An unexpected trip to London

A chance tryst with the Kochi-Muziris Biennale has earned a small-time boat builder and his two assistants here an opportunity to visit London. For, an installation the trio helped fix at the ongoing festival here is being shifted to a leading gallery in the British capital.

It was in December last year that Kochiite Simon Desilva was called in to the main venue of India’s pioneering contemporary-art event here. That was to solve a hiccup which Subodh Gupta faced in fixing his huge artwork in the run-up to the biennale.

A massive country-boat that formed the chief component of the Bihar-born artist’s work could not get into a hall in the Aspinwall House which was slotted to house the installation, much to the worry of Gupta.

At this, the Kochi Biennale Foundation (KBF) came up with a solution. Local man Simon was summoned. The grey-haired but stout man promptly joined in with a couple of helpmates.

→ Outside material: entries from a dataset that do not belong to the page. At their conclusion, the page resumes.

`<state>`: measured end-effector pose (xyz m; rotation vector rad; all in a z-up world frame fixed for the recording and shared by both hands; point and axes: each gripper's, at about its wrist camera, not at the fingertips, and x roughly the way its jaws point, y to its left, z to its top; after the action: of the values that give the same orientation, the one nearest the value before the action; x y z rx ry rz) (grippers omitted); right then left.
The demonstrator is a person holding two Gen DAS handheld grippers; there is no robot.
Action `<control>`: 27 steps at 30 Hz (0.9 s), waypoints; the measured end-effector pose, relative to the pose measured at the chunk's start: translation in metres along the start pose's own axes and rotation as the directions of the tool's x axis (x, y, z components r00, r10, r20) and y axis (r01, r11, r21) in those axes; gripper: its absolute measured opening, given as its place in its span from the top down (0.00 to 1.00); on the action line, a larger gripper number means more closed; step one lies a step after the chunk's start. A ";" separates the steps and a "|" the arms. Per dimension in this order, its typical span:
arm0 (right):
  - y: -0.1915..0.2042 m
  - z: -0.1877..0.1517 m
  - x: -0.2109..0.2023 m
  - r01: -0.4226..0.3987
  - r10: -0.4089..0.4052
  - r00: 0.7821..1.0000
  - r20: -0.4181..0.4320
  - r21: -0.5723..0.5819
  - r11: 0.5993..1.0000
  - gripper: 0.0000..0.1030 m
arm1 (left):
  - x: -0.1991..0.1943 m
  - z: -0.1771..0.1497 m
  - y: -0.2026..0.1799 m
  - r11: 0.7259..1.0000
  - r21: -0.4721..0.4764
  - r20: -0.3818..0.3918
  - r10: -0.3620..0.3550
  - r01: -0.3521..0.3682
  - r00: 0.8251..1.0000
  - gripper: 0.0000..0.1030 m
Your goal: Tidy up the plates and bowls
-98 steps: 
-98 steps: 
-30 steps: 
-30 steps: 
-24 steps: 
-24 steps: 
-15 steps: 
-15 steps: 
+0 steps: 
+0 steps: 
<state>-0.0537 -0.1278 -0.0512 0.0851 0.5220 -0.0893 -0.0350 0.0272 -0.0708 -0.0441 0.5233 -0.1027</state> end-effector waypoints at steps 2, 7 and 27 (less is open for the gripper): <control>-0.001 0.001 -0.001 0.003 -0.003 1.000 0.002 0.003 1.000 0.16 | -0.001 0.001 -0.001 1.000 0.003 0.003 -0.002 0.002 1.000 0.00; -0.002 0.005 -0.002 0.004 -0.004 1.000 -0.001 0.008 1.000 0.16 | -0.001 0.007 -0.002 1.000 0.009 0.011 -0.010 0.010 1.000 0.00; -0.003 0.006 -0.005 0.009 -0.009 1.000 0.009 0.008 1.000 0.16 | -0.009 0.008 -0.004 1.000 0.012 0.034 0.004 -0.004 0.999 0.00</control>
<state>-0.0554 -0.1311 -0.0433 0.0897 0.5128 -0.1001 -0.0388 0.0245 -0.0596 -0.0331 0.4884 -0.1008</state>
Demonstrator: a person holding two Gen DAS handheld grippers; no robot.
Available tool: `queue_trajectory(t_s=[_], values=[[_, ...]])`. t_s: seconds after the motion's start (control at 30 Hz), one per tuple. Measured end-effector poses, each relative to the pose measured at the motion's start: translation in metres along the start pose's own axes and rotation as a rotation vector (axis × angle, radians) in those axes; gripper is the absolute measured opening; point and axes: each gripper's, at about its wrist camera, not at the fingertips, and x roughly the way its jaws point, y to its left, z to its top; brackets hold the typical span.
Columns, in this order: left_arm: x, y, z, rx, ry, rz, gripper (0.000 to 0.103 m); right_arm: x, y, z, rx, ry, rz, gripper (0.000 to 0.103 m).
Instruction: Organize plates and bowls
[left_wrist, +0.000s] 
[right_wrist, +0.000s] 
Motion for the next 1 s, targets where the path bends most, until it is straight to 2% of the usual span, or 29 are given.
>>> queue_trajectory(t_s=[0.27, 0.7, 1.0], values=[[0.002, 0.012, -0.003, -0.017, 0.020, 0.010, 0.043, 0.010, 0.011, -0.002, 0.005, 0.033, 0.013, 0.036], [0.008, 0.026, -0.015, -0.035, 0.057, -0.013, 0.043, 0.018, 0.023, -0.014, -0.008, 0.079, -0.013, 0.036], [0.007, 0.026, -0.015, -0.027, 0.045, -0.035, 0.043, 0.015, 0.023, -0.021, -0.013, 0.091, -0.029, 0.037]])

Soon, they went ahead with an idea that initially shocked many: split into two the boat which is 72 feet long and as wide as 11 feet in the middle. In one night, Simon’s team not only got the installation well under the roof; the boat was back in shape - stitched with coir ropes and minor gaps plugged with coconut husk.

“As professionals, it wasn’t much of a tough task,” recalls Simon. But Gupta was so impressed with the perfection in the job that he is now taking Simon and the two other apprentices to London. There, in the Hauser and Wirth gallery of contemporary art and modern masters, the trio will again work - this time to find Gupta’s installation its permanent place.

Simon is happy about the prospect of a free foreign trip. “I’m getting my old passport renewed,” he says, adding that his son Clement Desilva will substitute him in case the document does not come in time.